Thumbscrew : Never Is Enough

Thumbscrew : Never Is Enough

Cuneiform Records / Mandaï distribution

J’avoue que je ne connaissais pas « Thumbscrew » et pourtant voici déjà leur septième petit. Ces trois-là se sont rencontrés un peu par le hasard d’une formation ou l’autre et ont illico senti que ça devait marcher entre eux.

Mary Halvorson, la guitariste dont le dernier passage à Liège était… aux Ardentes dans un improbable concert programmé en intérieur avec les « Young Philadelphians » de Marc Ribot , Michael Formanek, le contrebassiste à la palette stylistique s’étendant de Fred Hersch ou Joe Henderson à Wayne Krantz, Mark Feldman, Greg Osby ou Uri Caine, et enfin Tomas Fujiwara, batteur plongé dans des projets aux côtés de Chris Speed, Ambrose Akinmusire, Gerald Cleaver, Anthony Braxton ou John Zorn.

Les précédents albums de « Thumbscrew » alternaient dans « Ours » les compositions du trio et dans « Theirs » celles de musiciens comme Benny Golson, Wayne Shorter ou Misha Mengelberg, celui-ci plus dans la lignée avant-gardiste du trio. « Ours »et « Theirs » avaient été enregistrés lors de la même session au Smalls Studio à Pittsburgh.
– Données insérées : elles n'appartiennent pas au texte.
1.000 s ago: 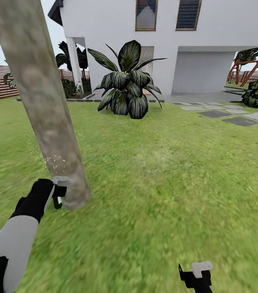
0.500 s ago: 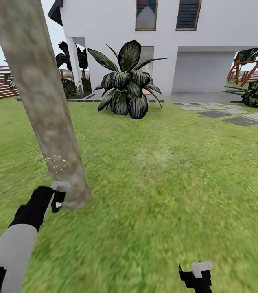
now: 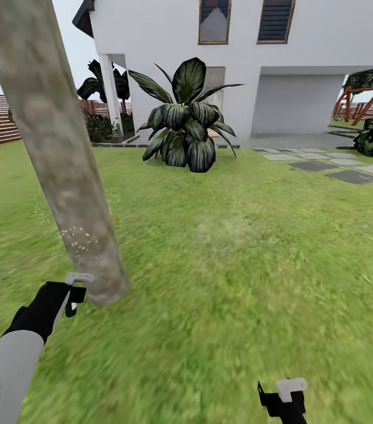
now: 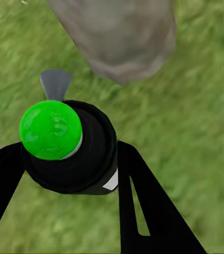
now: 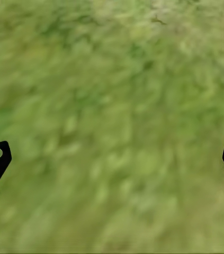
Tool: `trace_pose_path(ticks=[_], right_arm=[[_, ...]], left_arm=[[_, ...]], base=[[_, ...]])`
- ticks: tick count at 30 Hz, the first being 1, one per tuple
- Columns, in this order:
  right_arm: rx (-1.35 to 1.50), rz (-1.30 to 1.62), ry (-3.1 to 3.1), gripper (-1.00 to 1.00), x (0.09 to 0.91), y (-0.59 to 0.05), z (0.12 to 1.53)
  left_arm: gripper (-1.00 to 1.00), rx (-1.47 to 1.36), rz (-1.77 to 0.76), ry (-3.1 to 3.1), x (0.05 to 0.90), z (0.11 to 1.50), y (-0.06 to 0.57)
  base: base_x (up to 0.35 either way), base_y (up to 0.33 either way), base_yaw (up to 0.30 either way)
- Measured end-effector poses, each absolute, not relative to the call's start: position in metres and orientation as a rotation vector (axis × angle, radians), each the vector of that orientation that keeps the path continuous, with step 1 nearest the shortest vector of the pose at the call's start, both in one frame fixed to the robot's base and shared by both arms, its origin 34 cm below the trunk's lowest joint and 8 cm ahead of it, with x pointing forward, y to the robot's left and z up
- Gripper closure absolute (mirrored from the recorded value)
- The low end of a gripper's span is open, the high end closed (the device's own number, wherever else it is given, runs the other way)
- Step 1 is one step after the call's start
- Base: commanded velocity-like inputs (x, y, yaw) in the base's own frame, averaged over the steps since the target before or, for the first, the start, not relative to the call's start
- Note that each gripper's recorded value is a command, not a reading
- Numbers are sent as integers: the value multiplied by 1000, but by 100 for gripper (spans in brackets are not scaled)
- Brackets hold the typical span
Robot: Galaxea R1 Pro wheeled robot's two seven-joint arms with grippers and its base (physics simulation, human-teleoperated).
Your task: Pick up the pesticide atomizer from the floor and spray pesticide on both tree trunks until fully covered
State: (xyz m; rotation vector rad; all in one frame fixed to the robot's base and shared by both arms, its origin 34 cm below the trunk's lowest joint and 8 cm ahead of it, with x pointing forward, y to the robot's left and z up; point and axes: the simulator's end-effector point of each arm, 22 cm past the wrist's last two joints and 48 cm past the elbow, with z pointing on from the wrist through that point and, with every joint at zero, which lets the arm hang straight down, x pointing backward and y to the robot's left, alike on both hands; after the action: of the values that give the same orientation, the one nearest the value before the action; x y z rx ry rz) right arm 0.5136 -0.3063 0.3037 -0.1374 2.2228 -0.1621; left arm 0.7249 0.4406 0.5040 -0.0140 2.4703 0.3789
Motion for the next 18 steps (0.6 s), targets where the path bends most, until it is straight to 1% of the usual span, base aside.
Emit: trace_pose_path(ticks=[3,5,10,14,18], right_arm=[[-138,-162,2223,-100,513,-306,304],[-137,-162,2223,-100,513,-306,303],[-137,-162,2223,-100,513,-306,304],[-138,-163,2223,-100,514,-307,304],[-137,-164,2222,-100,513,-307,304]], left_arm=[[100,-35,441,2480,718,497,451],[100,-36,444,2493,714,491,450],[100,-3,430,2408,727,492,445],[100,3,420,2446,717,474,443],[100,-10,390,2501,702,451,438]], base=[[173,-226,269],[169,-230,150],[205,-216,11],[208,-211,0],[119,-253,0]])
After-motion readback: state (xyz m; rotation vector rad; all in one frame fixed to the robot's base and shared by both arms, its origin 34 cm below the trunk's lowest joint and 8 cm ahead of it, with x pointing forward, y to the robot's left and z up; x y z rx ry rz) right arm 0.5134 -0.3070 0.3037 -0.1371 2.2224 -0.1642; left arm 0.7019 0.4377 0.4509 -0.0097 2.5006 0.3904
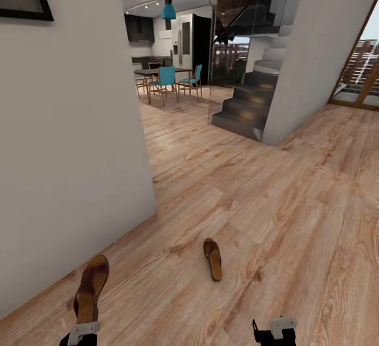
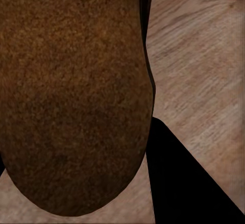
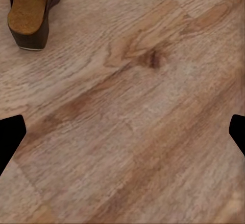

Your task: Pick up the two gym shoes and the two sandals from the corridor floor and place them onto the hallstand (shoe rack) in the corridor, making sure they are on the rack and not on the floor. Arrange them so the two gym shoes are next to each other and the two sandals are next to each other.

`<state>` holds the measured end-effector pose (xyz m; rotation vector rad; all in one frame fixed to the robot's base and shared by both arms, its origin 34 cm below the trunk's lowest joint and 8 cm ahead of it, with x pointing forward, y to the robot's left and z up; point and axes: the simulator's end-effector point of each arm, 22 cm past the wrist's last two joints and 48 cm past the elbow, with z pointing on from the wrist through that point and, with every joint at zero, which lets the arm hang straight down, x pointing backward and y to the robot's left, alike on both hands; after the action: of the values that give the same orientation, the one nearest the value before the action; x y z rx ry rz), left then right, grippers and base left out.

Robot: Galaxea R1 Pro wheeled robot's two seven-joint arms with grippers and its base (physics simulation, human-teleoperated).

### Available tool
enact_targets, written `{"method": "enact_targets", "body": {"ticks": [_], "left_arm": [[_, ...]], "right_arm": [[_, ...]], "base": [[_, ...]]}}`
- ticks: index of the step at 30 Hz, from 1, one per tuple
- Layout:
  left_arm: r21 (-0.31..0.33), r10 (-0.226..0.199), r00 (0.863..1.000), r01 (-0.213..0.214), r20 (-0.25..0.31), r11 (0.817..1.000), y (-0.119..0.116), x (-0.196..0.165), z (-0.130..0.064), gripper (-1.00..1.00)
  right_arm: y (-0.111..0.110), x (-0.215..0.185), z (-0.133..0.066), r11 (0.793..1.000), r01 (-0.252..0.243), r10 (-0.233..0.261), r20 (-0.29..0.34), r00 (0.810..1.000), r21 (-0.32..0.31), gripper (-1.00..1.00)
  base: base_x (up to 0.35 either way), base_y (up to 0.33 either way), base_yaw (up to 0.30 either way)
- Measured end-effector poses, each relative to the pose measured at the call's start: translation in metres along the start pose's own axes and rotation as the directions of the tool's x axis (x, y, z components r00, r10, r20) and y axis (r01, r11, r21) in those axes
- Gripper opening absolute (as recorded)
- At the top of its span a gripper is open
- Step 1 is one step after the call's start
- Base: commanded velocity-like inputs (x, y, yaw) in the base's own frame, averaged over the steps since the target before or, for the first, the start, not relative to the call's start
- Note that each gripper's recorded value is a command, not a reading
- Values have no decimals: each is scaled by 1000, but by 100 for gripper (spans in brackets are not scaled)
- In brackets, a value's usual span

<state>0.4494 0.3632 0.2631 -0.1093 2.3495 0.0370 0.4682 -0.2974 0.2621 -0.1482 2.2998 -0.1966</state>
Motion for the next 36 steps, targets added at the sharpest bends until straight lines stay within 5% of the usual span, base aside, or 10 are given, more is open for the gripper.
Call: {"method": "enact_targets", "body": {"ticks": [21, 26, 31, 34, 36], "left_arm": [[14, -3, 1000, 3, 16, 1000, -7, -15, 7, -100], [52, -13, 996, 8, 88, 999, -30, -81, 34, -100], [102, -46, 997, 40, 64, 994, -63, -142, 63, -100], [149, -26, 998, 16, 65, 989, -93, -179, 74, -100], [184, 15, 996, -30, 83, 983, -118, -213, 80, -100]], "right_arm": [[7, -1, 0, 1000, -7, 7, 2, 1000, -7, 100], [9, -5, 1, 1000, -5, 6, 9, 1000, -12, 100], [6, -49, 14, 1000, -8, 8, 91, 996, 4, 100], [5, -78, 25, 1000, -7, 5, 99, 995, 21, 100], [11, -85, 31, 1000, -6, 4, 41, 999, 26, 100]], "base": [[19, -1, -5], [0, 0, 0], [0, 0, 0], [0, 0, 0], [0, 0, 0]]}}
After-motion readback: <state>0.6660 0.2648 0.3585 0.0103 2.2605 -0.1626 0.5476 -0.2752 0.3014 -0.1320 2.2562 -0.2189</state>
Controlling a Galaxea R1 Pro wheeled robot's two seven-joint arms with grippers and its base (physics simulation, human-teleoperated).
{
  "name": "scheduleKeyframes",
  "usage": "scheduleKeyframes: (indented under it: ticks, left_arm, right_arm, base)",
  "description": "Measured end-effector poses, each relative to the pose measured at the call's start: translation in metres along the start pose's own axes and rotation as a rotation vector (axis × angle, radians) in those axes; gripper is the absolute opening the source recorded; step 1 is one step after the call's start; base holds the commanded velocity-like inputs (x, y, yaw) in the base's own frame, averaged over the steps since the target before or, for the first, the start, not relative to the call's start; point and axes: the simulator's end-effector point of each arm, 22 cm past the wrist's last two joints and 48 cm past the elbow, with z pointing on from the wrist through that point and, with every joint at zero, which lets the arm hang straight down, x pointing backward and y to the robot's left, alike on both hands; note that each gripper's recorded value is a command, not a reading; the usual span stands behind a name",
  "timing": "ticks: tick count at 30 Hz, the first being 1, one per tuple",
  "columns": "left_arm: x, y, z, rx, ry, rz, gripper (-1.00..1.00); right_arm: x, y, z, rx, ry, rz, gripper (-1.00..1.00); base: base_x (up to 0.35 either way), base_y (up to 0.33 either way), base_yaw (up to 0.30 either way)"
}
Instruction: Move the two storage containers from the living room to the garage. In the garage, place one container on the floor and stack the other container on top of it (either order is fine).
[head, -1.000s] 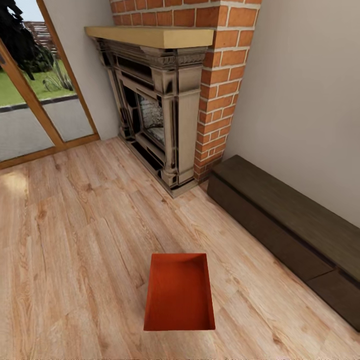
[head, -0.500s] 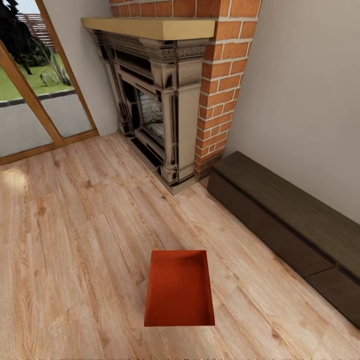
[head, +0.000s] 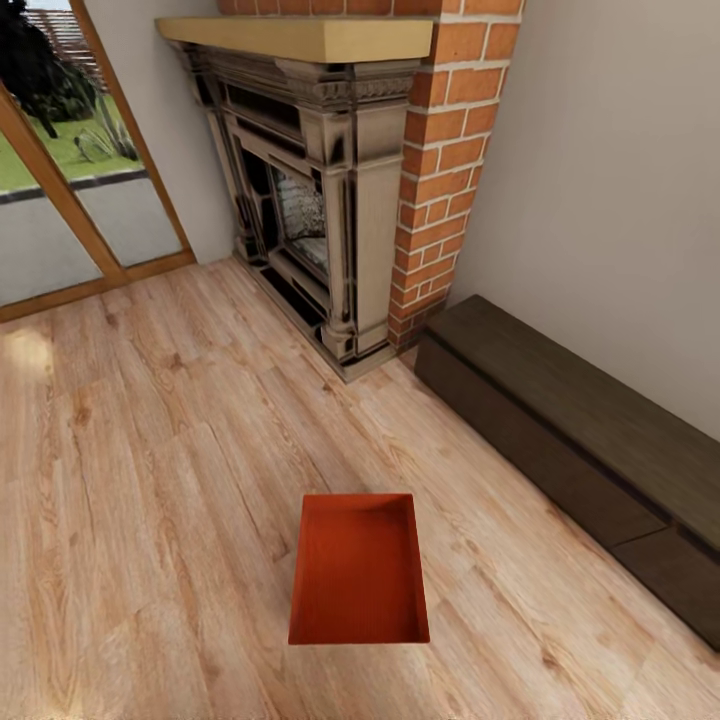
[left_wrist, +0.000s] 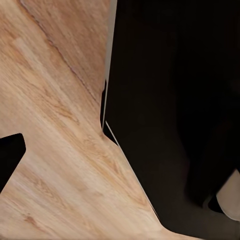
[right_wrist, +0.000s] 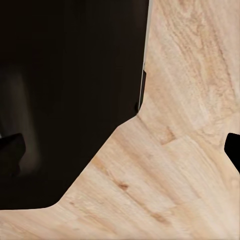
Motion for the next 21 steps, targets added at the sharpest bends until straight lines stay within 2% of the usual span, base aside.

Le trio réitère ce modus operandi pour cette session, enregistrant « The Anthony Braxton Project », tribute au saxophoniste pour son 75e anniversaire, et ce « Never Is Enough » dans la foulée.

Avec « Never is Enough », leur nouvel opus, on retrouve le sens du partage dans l’équilibre des compositions : trois pour chacun. Et puis, avant de passer à la musique, il y a ces superbes compositions picturales/collages qui ornent la pochette, œuvres de Warren Linn (peut-être les anciens se souviendront d’une cover de PlayBoy Mag sur Frank Zappa ?).
L’album s’ouvre sur une composition éthérée de Fujiwara, où déjà l’empathie entre guitare et contrebasse domine. Dans une atmosphère plus rock, « Sequel to Sadness » de la guitariste maintient une tension soutenue par la batterie et un solo dynamique. On appréciera la variété des ambiances des compositions de Halvorson avec « Heartdrop », belle ballade qui sonne comme un standard. « Emoji Have Consequences » de Michael Formanek prend des couleurs abstraites dont chacun joue avec bonheur – superbe solo de Fujiwara – et qu’on retrouve dans « Scam Likely » une autre de ses compositions, où Formanek joue de la basse électrique y ajoutant des effets, créant un paysage surnaturel avec un étonnant duo avec Fujiwara, avant l’entrée de la guitare qui laisse planer l’esprit de Braxton, comme sur toute cette séance d’ailleurs.

La musique de Thumscrew est d’une telle densité qu’elle nécessite et mérite des écoutes répétées pour en saisir toutes les nuances. Un album à découvrir.